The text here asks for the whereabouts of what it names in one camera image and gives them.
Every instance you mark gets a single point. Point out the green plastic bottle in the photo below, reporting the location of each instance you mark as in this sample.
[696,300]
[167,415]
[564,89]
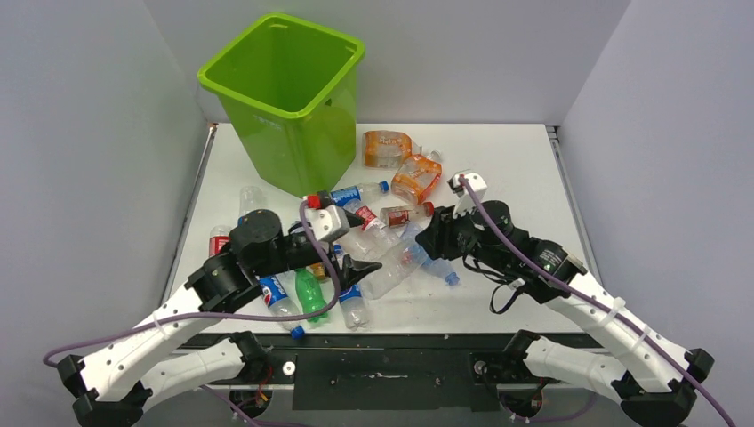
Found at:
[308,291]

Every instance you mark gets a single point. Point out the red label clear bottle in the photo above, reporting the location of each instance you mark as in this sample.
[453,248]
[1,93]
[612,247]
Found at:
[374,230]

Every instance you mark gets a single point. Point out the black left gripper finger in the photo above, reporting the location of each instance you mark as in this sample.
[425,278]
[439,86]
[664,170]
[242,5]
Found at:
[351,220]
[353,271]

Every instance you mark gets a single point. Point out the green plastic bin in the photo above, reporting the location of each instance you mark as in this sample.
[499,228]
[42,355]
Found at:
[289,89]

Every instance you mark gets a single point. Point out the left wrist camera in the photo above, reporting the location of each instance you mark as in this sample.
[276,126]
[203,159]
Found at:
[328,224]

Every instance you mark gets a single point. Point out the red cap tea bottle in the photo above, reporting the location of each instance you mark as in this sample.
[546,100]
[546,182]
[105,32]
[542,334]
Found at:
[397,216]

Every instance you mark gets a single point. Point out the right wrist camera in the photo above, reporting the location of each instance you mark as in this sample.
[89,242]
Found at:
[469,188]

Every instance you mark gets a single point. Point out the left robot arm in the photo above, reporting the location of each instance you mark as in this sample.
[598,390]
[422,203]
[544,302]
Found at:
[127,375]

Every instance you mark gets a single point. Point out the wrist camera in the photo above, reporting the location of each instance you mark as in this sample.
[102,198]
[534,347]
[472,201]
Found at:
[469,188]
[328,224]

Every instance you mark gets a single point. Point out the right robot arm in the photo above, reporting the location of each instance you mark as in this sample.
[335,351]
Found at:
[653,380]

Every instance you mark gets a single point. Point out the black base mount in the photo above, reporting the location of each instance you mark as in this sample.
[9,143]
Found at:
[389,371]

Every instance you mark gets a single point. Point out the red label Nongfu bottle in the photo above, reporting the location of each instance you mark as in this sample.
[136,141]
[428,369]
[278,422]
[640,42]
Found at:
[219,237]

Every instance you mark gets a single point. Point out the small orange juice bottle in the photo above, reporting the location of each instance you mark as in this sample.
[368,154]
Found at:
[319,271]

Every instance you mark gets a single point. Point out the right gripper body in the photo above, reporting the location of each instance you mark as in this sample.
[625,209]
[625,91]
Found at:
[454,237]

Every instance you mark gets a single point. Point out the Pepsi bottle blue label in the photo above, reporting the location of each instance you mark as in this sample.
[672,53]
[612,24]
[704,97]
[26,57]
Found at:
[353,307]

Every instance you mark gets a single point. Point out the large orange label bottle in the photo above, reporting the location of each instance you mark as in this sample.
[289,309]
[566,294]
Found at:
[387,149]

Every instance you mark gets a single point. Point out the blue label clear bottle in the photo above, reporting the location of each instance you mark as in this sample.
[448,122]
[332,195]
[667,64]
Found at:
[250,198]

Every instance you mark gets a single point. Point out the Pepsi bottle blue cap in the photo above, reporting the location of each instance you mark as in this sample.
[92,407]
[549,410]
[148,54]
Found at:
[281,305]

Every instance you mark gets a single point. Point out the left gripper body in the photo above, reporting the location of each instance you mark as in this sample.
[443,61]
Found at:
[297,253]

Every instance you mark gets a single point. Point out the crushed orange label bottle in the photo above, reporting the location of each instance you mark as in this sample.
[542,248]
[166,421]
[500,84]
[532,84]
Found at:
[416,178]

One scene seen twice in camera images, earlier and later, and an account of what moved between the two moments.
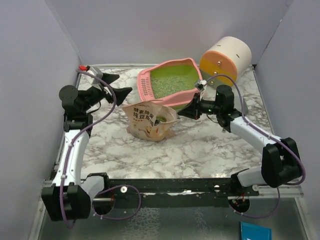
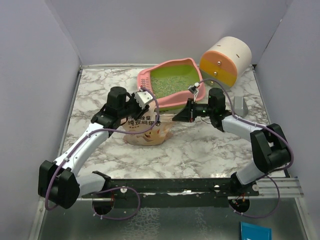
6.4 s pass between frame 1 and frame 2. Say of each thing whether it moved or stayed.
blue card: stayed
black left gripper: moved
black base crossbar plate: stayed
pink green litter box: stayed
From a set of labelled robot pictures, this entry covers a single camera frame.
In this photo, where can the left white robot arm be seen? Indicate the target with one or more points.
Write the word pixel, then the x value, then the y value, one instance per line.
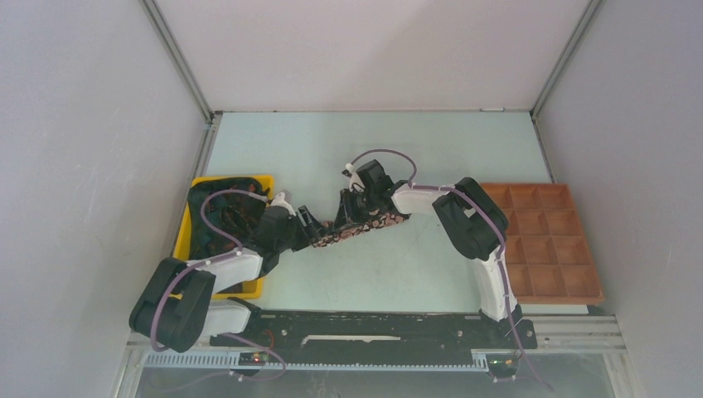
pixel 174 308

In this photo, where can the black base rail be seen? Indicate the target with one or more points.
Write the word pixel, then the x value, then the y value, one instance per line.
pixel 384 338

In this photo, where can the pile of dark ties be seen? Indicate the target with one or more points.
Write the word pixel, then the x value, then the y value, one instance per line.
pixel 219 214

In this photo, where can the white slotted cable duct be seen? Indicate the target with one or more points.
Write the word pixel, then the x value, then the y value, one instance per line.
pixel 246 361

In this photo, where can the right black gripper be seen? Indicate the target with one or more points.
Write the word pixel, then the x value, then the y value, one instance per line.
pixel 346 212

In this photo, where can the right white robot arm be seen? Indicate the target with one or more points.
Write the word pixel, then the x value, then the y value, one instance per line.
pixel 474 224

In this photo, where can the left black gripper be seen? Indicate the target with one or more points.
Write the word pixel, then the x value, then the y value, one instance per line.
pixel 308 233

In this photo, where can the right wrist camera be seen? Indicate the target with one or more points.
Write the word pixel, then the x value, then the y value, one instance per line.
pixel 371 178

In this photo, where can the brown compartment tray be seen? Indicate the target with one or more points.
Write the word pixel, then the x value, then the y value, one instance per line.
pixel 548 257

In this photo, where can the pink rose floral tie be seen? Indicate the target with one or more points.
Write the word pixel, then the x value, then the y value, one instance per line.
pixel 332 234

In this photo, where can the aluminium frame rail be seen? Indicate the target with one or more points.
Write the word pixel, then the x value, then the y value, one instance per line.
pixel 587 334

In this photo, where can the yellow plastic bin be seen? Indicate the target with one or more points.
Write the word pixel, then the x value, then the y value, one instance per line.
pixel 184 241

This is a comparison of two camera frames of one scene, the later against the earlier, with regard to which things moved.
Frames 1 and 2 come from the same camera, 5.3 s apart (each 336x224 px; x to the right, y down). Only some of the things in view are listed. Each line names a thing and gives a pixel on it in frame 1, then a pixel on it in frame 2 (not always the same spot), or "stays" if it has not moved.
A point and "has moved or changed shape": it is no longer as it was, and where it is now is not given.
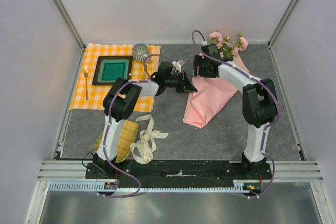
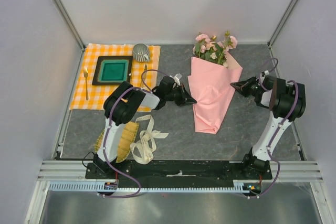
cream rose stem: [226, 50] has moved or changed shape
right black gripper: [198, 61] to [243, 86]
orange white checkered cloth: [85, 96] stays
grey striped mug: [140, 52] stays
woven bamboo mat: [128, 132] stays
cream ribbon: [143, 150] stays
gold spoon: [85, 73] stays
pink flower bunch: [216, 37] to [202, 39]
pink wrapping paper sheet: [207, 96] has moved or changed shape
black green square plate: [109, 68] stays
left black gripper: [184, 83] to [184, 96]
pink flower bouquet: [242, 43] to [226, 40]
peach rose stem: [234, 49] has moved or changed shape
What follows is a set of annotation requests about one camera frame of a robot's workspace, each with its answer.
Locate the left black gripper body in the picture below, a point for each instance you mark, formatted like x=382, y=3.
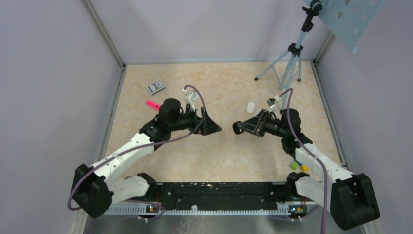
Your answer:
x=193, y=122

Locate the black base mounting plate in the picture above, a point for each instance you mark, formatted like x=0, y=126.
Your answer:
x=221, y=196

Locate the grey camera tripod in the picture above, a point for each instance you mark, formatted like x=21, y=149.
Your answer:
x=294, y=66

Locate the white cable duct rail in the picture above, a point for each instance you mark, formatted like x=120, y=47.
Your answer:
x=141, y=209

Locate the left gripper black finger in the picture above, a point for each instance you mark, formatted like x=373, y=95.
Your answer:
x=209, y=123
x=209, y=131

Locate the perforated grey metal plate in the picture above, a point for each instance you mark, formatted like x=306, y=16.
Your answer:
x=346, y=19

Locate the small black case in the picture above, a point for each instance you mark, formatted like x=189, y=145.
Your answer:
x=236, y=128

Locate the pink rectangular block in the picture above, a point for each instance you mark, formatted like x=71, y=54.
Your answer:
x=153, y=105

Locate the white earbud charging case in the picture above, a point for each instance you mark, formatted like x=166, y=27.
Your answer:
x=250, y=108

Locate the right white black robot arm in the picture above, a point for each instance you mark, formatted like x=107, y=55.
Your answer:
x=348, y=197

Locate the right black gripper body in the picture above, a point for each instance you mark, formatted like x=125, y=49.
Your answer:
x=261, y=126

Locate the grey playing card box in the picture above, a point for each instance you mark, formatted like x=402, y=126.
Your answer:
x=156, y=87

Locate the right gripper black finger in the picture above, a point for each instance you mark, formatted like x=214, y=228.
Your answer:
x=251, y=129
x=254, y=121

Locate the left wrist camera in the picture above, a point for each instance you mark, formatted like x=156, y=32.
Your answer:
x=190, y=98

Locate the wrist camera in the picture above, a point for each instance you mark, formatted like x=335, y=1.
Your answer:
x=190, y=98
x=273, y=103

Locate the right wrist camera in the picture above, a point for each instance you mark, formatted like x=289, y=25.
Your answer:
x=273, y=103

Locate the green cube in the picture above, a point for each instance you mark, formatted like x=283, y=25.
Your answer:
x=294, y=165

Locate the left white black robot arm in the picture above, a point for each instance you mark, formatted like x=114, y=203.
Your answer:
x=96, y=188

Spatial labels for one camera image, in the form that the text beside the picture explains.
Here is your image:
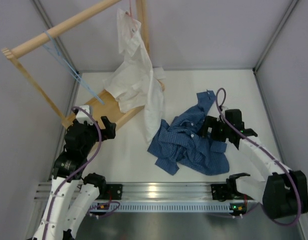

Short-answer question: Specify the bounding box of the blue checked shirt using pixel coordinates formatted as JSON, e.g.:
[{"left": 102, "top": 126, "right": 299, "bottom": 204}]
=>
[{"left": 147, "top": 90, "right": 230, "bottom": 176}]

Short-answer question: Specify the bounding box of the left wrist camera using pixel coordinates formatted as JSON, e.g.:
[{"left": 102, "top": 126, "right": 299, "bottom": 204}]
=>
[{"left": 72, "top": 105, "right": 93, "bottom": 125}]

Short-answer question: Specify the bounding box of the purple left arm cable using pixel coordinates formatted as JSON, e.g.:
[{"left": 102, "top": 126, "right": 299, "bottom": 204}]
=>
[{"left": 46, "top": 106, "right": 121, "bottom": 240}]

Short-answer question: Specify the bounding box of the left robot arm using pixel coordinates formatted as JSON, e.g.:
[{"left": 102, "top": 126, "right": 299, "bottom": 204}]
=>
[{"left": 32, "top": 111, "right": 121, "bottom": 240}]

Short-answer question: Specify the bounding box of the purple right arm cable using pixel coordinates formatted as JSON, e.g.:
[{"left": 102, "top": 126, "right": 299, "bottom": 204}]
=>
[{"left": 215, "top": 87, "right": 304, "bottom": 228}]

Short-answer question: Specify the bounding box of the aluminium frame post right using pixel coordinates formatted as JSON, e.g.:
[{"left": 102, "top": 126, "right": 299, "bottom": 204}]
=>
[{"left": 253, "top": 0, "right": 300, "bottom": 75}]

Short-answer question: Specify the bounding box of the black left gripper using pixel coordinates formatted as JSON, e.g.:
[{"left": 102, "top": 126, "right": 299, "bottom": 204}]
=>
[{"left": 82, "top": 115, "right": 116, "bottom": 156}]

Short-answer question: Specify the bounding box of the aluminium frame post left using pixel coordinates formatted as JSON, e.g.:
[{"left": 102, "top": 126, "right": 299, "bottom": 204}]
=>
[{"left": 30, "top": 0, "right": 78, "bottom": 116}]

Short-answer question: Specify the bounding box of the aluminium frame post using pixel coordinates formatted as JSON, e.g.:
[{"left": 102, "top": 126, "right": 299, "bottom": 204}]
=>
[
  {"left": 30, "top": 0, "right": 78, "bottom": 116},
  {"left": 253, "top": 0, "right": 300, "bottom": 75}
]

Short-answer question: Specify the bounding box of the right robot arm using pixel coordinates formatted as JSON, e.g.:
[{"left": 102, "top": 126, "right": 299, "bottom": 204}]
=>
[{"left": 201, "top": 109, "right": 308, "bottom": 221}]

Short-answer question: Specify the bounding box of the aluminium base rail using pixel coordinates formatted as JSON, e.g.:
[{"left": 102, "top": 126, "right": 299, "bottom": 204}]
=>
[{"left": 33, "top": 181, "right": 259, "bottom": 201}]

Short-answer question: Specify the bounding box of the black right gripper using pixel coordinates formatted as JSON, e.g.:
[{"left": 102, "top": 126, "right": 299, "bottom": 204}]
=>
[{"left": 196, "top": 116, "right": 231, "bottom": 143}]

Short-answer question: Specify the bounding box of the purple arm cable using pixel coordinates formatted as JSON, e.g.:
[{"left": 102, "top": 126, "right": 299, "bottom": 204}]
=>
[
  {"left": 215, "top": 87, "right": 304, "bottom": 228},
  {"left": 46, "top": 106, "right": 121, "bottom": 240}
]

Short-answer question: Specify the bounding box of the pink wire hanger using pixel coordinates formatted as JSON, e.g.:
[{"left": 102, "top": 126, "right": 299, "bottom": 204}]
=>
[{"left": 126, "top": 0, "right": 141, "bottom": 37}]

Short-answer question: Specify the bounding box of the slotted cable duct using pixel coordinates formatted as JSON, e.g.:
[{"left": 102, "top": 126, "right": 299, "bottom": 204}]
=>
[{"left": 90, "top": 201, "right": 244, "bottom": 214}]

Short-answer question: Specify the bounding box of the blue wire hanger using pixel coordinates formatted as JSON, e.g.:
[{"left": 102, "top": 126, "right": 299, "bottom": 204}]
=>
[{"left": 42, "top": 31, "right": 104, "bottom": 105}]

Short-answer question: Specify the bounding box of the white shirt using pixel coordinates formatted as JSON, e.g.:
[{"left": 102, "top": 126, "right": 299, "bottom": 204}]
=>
===
> _What to do_: Count the lines in the entries where the string "between" appears, and report only the number.

> _Answer space_: 2